TimescaleDB: Time-series with PostgreSQL

In this blog post, we will take a look at TimescaleDB, a PostgreSQL extension for storing and analyzing time-series data. You can find the source code for TimescaleDB on GitHub.

Storing time-series data comes with some demanding challenges: high ingest rates, large data volumes, and the need for fast queries on recent data.

TimescaleDB is designed to meet these challenges by extending PostgreSQL with time-series-aware storage and query features while keeping the familiar PostgreSQL interface.

For developers, that means you do not have to learn a completely new database or query language. You can still write SQL, use normal Postgres drivers, and keep your existing operational model.

Core features ¶

TimescaleDB is a PostgreSQL extension that adds time-series capabilities on top of the standard relational model. It brings several powerful features for handling time-series data efficiently. These features are designed to improve write throughput and keep analytical queries fast as data grows over time.

Hypertables: A hypertable is a virtual table that automatically partitions data into smaller chunks based on time. This allows efficient storage and query performance on large time-series datasets. Because chunks are time-bounded, TimescaleDB can skip irrelevant chunks during range queries, which reduces I/O and planning overhead.
Time bucketing: Functions like time_bucket and time_bucket_gapfill allow you to group data into fixed time intervals, which is essential for reporting and dashboards.
Continuous aggregates: Materialized views that refresh in the background as new data arrives, providing fast query performance for common rollups and summaries. They are especially useful when you have a lot of data and need predictable read latency for dashboards.
Columnstore: TimescaleDB supports converting older data to a more analytics-friendly storage format.
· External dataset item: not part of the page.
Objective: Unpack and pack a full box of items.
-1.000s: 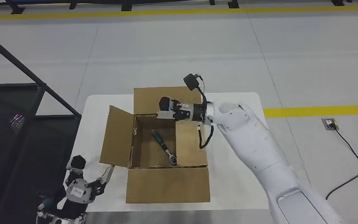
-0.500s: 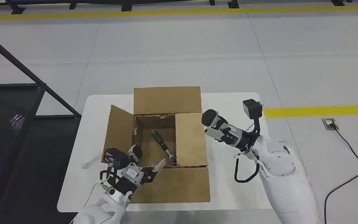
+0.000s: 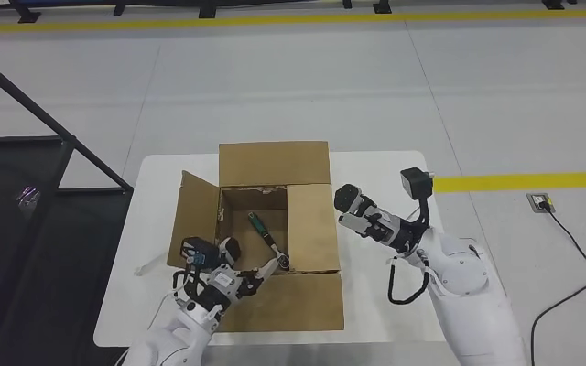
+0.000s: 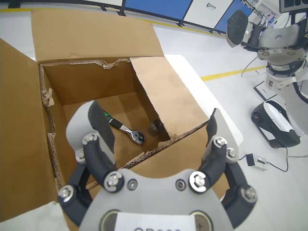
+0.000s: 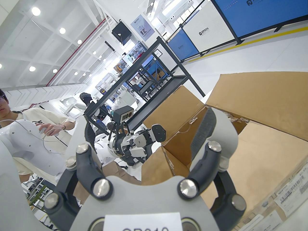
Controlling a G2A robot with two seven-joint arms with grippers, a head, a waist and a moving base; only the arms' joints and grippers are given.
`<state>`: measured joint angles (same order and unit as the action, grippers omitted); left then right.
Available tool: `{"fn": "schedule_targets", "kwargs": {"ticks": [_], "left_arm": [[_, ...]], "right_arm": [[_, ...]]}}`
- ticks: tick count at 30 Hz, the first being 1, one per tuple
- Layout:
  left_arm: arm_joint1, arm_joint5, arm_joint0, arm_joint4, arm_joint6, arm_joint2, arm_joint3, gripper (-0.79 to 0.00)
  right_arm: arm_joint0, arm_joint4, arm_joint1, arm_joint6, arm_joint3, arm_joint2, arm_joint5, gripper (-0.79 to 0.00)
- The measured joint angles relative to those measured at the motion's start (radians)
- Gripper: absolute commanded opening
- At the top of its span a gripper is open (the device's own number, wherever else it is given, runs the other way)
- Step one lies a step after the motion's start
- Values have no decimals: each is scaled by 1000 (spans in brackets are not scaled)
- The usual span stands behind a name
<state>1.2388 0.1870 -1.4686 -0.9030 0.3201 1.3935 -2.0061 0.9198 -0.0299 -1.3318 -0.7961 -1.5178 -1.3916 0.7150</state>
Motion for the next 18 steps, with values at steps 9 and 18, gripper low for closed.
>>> {"fn": "schedule_targets", "kwargs": {"ticks": [9,18], "left_arm": [[6,-63,227,207,258,-48,144,0],[-9,24,355,366,459,20,339,0]], "right_arm": [[5,2,11,24,-33,14,-19,0],[72,5,27,68,-62,-21,-3,0]]}}
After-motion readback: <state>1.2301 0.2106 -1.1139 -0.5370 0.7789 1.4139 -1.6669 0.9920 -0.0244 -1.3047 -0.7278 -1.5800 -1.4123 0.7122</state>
Columnstore allows efficient storage and query performance for historical data.
Retention policies: Automated retention policies can drop old chunks based on your defined data lifecycle.

Running TimescaleDB ¶

TimescaleDB is available as a Docker image, which makes it easy to get up and running without installing anything directly on your machine. You can also install it on a local Postgres instance if you prefer.
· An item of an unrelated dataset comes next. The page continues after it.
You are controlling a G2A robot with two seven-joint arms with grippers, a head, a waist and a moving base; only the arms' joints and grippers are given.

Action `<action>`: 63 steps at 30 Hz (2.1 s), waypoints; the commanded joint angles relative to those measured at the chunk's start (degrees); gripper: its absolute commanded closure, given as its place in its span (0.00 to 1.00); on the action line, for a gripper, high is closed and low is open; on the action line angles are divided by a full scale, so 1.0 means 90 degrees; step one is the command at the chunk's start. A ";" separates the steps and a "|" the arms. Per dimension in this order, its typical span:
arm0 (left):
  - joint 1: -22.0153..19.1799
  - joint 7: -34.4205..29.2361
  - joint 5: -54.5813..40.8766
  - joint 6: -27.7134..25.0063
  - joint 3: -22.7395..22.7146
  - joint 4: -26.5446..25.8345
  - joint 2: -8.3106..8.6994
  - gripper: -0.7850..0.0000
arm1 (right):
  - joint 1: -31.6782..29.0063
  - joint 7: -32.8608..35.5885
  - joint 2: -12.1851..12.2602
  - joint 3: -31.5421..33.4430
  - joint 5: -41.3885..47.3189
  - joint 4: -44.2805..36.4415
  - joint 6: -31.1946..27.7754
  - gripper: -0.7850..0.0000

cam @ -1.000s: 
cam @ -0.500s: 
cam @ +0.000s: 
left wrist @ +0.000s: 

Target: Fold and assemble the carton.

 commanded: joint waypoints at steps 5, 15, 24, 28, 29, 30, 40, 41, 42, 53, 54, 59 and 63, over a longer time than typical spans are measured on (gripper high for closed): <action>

For the following examples, I use this Docker Compose configuration. The timescale/timescaledb image contains everything you need to run TimescaleDB, including the PostgreSQL server and the TimescaleDB extension.

For more information about installing and running TimescaleDB, see the official documentation.

Before you use TimescaleDB features in a database, make sure the extension is enabled in that database.

CREATE EXTENSION IF NOT EXISTS timescaledb;

timescaledb.sql

Creating a hypertable ¶

For the following examples, I use Go with the pgx driver to connect to TimescaleDB. All the SQL features shown here are available in any language that can connect to PostgreSQL.

The first step is to create a table that stores your time-series data. In this example, we create a simple table for sensor data with a timestamp, sensor ID, temperature, and humidity.

CREATE TABLE IF NOT EXISTS sensor_data (
    time        TIMESTAMPTZ NOT NULL,
    sensor_id   TEXT NOT NULL,
    temperature DOUBLE PRECISION,
    humidity    DOUBLE PRECISION,
    PRIMARY KEY (time, sensor_id)
);

001_schema.sql

It is important to have a primary key that includes the time column for efficient partitioning and querying. In this example, the primary key is a composite of time and sensor_id, which works well for queries that filter by time and by sensor.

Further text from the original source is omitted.